The best things are like this, aren’t they? They are savage and untamed. Like a great sunset, they can be discovered by chance and enjoyed, but never owned. Like love they can be received but not bought. The best things in life ride a ticklish wave along the surface of your skin, leaving raised hairs in their wake. They move through the world leaving no visible sign. You cannot follow them, nor anticipate their direction and wait for them in a blind.

You will come across spontaneous, unique moments of joy like this now and again. They are Life’s gifts to us all. They come to the washed and the unwashed, to the common and the sophisticated, to the rich and the poor, to the just and the unjust.

Moments of savage joy are there for all of us to find. If you haven’t seen one lately, you only need to slow down a bit and keep your eyes open. I can give you no counsel beyond that. But if you come across a moment of wild, untamed joy, for God’s sake eat it; drink it; hear it; receive it. This is the stuff of life. It doesn’t get any better.

rlp

 

The Seventh Sister

March 14, 2007 - 2:53pm

What will it be like when you are gone, I wonder? You’ve been with us for so long. It’s hard to remember what it was like before you came.

First there was a line between two points, a single dimension. It was like living before consciousness. There was no awareness of others. No need for it. It was just the two of us, and I was happy with things the way they were.

Then you came into our world and added a new dimension. You turned a line into a triangle with three sharp points. Everything changed, and I was afraid at first. But then you became my little buddy. Believe it.
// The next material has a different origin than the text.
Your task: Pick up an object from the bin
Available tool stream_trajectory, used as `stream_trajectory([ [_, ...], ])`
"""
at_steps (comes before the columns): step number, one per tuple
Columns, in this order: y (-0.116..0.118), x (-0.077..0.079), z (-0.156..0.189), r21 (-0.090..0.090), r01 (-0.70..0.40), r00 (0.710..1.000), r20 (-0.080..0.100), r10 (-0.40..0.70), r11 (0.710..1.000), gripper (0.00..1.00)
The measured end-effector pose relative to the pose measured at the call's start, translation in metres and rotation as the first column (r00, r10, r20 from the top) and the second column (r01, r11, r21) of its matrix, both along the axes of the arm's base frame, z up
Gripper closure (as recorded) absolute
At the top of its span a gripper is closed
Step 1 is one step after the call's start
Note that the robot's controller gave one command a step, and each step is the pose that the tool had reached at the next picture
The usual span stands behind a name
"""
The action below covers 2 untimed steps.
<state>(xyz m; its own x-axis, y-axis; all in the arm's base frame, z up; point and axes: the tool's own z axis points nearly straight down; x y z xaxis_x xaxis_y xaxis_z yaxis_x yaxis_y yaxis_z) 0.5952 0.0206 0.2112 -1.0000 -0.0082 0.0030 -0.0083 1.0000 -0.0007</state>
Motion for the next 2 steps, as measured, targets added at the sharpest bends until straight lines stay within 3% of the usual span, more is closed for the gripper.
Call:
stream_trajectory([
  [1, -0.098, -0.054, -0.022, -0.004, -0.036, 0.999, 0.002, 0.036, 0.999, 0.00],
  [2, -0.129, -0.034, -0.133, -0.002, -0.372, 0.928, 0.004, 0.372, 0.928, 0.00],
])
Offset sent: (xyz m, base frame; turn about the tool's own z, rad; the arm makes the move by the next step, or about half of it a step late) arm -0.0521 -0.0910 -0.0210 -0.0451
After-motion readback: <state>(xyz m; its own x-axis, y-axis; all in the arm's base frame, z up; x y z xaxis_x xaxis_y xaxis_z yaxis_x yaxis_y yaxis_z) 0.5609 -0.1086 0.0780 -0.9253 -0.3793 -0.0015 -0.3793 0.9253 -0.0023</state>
I took you everywhere in those days. I carried you high on my shoulders, behind my head. Your legs dangled in front of my chest, and I held your ankles in my hands. I wanted to show you everything - the whole world.

When the news came that we were becoming a square, I felt jealous and protective. I didn’t want a newcomer to ruin our triangle. A part of me knew that there would never again be one little girl who was my buddy. But she came, and we saw that she was also good. In time we settled into a four-cornered life.

Then a third girl came, and we took on the shape of a star. In time I came to love our star-shaped family. I even made my own private constellation. I renamed the belt of Orion and began to call it The Three Sisters in honor of my little girls.

Years passed. Each November The Three Sisters rose in the night sky. I watched them and smiled. Things changed. You grew older and wiser and more interesting to me. And I got older too. My shoulders can no longer hold you, and the view is not enough for you anymore.

You were the rooster, the one who announced a new day and a new era. The end of our line and the beginning of our shapes. Reiley Rooster Simon and Schuster. I swear we used to call you that. And oh how you did fly from animals to books, from Old McDonald to Jung, from little girl to young woman.

So what are you saying? Are you saying that we’re going back to being a square again? Are you telling me that you’re going away, and you’re not coming back?

Never? Only for visits? Are you serious?

I knew this day would come, but I never let myself think about it. Never until now at the very end.

Okay, you growing up and having your own life is a good thing. I know that. But before you go, I want you to look into the night sky. Look past our beloved Orion, far above his shoulders and even beyond the red eye of Taurus that sees all. There in the blackness you will see a little teacup constellation of six stars. Many ancient people called it The Seven Sisters.

There were seven stars in this constellation once, thousands of years ago. Seven sisters, but one of them disappeared. One day someone counted, and she wasn’t there anymore. No one knows where she went. Who knows how something like that happens. Maybe it was just her time. Time for that little star to go her own way. And yet, for centuries, they were still known as The Seven Sisters. The seventh sister went away, but I like the idea that they kept the name and maybe a place for her at the table, just in case she came home for a visit.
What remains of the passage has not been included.